Directions: Somewhere below is a line with "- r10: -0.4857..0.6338" and, later, a line with "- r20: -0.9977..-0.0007"; repeat those two lines and all the lines between them, exactly as they are.

Dataset excerpt:
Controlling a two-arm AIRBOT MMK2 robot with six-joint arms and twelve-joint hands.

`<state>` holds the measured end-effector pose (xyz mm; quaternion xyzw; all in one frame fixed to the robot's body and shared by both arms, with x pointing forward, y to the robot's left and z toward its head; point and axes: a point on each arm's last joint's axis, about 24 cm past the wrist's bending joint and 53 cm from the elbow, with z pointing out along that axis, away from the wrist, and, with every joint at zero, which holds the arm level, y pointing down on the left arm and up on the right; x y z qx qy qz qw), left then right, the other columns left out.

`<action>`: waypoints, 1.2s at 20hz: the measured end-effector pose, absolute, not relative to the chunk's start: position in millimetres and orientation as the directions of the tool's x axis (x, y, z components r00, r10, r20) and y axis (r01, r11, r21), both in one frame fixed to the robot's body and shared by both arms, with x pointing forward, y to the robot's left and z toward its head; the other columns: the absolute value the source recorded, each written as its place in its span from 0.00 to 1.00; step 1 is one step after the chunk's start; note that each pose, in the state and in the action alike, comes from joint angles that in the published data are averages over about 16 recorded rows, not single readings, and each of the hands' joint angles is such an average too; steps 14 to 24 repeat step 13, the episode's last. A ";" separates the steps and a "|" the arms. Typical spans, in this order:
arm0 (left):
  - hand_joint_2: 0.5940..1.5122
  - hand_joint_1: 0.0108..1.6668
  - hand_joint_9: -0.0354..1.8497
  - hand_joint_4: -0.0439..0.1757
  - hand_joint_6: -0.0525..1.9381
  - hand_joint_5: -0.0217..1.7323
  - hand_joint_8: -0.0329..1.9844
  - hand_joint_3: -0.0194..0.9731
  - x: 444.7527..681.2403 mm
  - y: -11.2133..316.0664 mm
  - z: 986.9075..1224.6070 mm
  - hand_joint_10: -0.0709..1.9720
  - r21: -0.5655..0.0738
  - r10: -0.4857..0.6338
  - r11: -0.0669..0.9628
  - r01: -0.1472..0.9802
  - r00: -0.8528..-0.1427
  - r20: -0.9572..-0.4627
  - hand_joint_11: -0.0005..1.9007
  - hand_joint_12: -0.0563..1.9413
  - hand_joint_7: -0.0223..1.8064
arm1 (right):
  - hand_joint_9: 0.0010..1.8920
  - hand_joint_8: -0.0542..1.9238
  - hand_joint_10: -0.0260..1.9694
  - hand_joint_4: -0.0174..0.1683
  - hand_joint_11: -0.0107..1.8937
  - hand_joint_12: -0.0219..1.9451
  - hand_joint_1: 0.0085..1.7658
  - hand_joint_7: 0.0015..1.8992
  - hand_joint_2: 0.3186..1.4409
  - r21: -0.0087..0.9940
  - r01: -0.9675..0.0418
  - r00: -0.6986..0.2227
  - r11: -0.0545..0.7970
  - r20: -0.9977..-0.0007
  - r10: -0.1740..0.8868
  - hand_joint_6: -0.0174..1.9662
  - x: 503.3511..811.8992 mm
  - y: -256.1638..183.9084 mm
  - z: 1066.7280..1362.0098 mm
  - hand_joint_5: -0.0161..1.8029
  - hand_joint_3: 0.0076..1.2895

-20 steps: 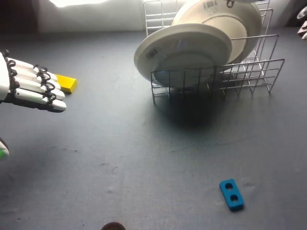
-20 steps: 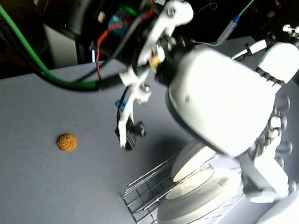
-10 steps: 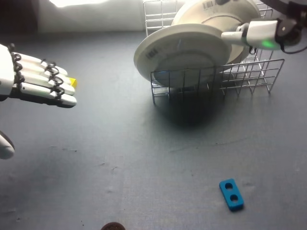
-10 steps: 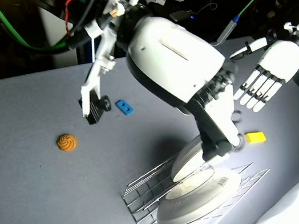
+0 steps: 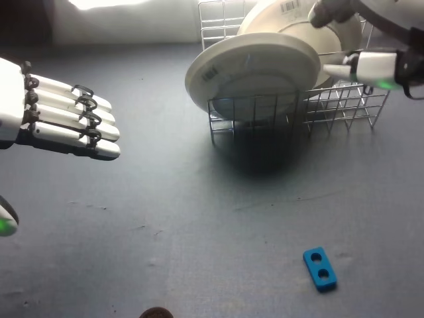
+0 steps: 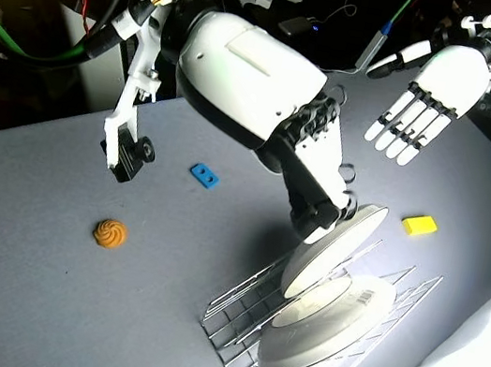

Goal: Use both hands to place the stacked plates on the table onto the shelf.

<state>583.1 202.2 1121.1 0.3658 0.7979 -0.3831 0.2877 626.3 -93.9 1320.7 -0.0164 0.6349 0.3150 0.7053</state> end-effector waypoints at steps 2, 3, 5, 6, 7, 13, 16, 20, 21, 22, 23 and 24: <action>0.52 0.00 0.04 0.21 0.03 0.03 0.01 0.03 580.1 200.3 1122.6 0.04 -0.401 0.367 0.429 0.809 -0.562 -0.741 0.01 0.07 0.03 | 0.50 0.15 0.13 0.11 0.24 0.64 0.52 0.51 0.64 0.373 -0.469 -0.003 0.800 -0.907 0.421 0.16 622.9 -92.8 1321.2 0.47 0.01; 0.52 0.00 0.04 0.21 0.03 0.03 0.02 0.03 579.1 199.8 1122.9 0.04 -0.401 0.369 0.426 0.811 -0.561 -0.741 0.01 0.08 0.04 | 0.50 0.18 0.16 0.11 0.25 0.64 0.52 0.51 0.64 0.373 -0.472 -0.002 0.799 -0.907 0.421 0.19 621.5 -92.2 1321.6 0.46 0.01; 0.52 0.00 0.06 0.21 0.03 0.04 0.02 0.03 578.0 199.1 1123.6 0.04 -0.401 0.370 0.422 0.813 -0.559 -0.742 0.01 0.10 0.05 | 0.49 0.25 0.22 0.11 0.27 0.65 0.53 0.49 0.63 0.373 -0.479 -0.002 0.795 -0.906 0.424 0.25 618.7 -90.7 1322.9 0.45 0.01; 0.52 0.00 0.06 0.21 0.03 0.05 0.02 0.03 577.6 198.7 1124.1 0.04 -0.402 0.370 0.421 0.813 -0.558 -0.743 0.01 0.12 0.06 | 0.49 0.29 0.26 0.11 0.28 0.66 0.53 0.49 0.62 0.373 -0.485 -0.001 0.791 -0.905 0.426 0.29 617.4 -89.9 1323.8 0.44 0.01; 0.53 0.00 0.07 0.21 0.03 0.05 0.02 0.03 577.5 198.4 1124.4 0.04 -0.402 0.370 0.420 0.814 -0.558 -0.743 0.01 0.13 0.07 | 0.48 0.31 0.28 0.11 0.29 0.66 0.53 0.48 0.62 0.372 -0.487 -0.001 0.790 -0.905 0.426 0.31 616.5 -89.4 1324.2 0.43 0.01; 0.53 0.00 0.09 0.20 0.03 0.07 0.02 0.03 577.2 196.1 1126.8 0.04 -0.403 0.366 0.414 0.816 -0.555 -0.747 0.01 0.19 0.10 | 0.45 0.48 0.44 0.11 0.32 0.69 0.53 0.44 0.60 0.379 -0.494 -0.004 0.782 -0.901 0.434 0.49 614.8 -88.6 1325.4 0.38 0.01; 0.53 0.00 0.09 0.20 0.03 0.07 0.02 0.03 577.2 196.1 1126.8 0.04 -0.403 0.366 0.414 0.816 -0.555 -0.747 0.01 0.19 0.10 | 0.45 0.48 0.44 0.11 0.32 0.69 0.53 0.44 0.60 0.379 -0.494 -0.004 0.782 -0.901 0.434 0.49 614.8 -88.6 1325.4 0.38 0.01; 0.53 0.00 0.09 0.20 0.03 0.07 0.02 0.03 577.2 196.1 1126.8 0.04 -0.403 0.366 0.414 0.816 -0.555 -0.747 0.01 0.19 0.10 | 0.45 0.48 0.44 0.11 0.32 0.69 0.53 0.44 0.60 0.379 -0.494 -0.004 0.782 -0.901 0.434 0.49 614.8 -88.6 1325.4 0.38 0.01; 0.53 0.00 0.09 0.20 0.03 0.07 0.02 0.03 577.2 196.1 1126.8 0.04 -0.403 0.366 0.414 0.816 -0.555 -0.747 0.01 0.19 0.10 | 0.45 0.48 0.44 0.11 0.32 0.69 0.53 0.44 0.60 0.379 -0.494 -0.004 0.782 -0.901 0.434 0.49 614.8 -88.6 1325.4 0.38 0.01; 0.53 0.00 0.09 0.20 0.03 0.07 0.02 0.03 577.2 196.1 1126.8 0.04 -0.403 0.366 0.414 0.816 -0.555 -0.747 0.01 0.19 0.10 | 0.45 0.48 0.44 0.11 0.32 0.69 0.53 0.44 0.60 0.379 -0.494 -0.004 0.782 -0.901 0.434 0.49 614.8 -88.6 1325.4 0.38 0.01; 0.53 0.00 0.09 0.20 0.03 0.07 0.02 0.03 577.2 196.1 1126.8 0.04 -0.403 0.366 0.414 0.816 -0.555 -0.747 0.01 0.19 0.10 | 0.45 0.48 0.44 0.11 0.32 0.69 0.53 0.44 0.60 0.379 -0.494 -0.004 0.782 -0.901 0.434 0.49 614.8 -88.6 1325.4 0.38 0.01; 0.53 0.00 0.09 0.20 0.03 0.07 0.02 0.03 577.2 196.1 1126.8 0.04 -0.403 0.366 0.414 0.816 -0.555 -0.747 0.01 0.19 0.10 | 0.45 0.48 0.44 0.11 0.32 0.69 0.53 0.44 0.60 0.379 -0.494 -0.004 0.782 -0.901 0.434 0.49 614.8 -88.6 1325.4 0.38 0.01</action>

Task solution:
  - r10: -0.4857..0.6338
  - r11: -0.0669..0.9628
  - r01: -0.1472..0.9802
  - r00: -0.8528..-0.1427
  - r20: -0.9572..-0.4627
  - hand_joint_11: -0.0005..1.9007
  - hand_joint_12: -0.0563..1.9413
  - hand_joint_7: -0.0223..1.8064
arm1 (right):
  - hand_joint_9: 0.0010..1.8920
  - hand_joint_8: -0.0542..1.9238
  - hand_joint_10: -0.0260..1.9694
  - hand_joint_4: -0.0174..0.1683
  - hand_joint_11: -0.0107..1.8937
  - hand_joint_12: -0.0219..1.9451
  - hand_joint_1: 0.0085..1.7658
  - hand_joint_7: 0.0015..1.8992
  - hand_joint_2: 0.3186..1.4409
  - r21: -0.0087..0.9940
  - r01: -0.9675..0.0418
  - r00: -0.6986..0.2227
  - r11: -0.0545..0.7970
  - r20: -0.9977..-0.0007

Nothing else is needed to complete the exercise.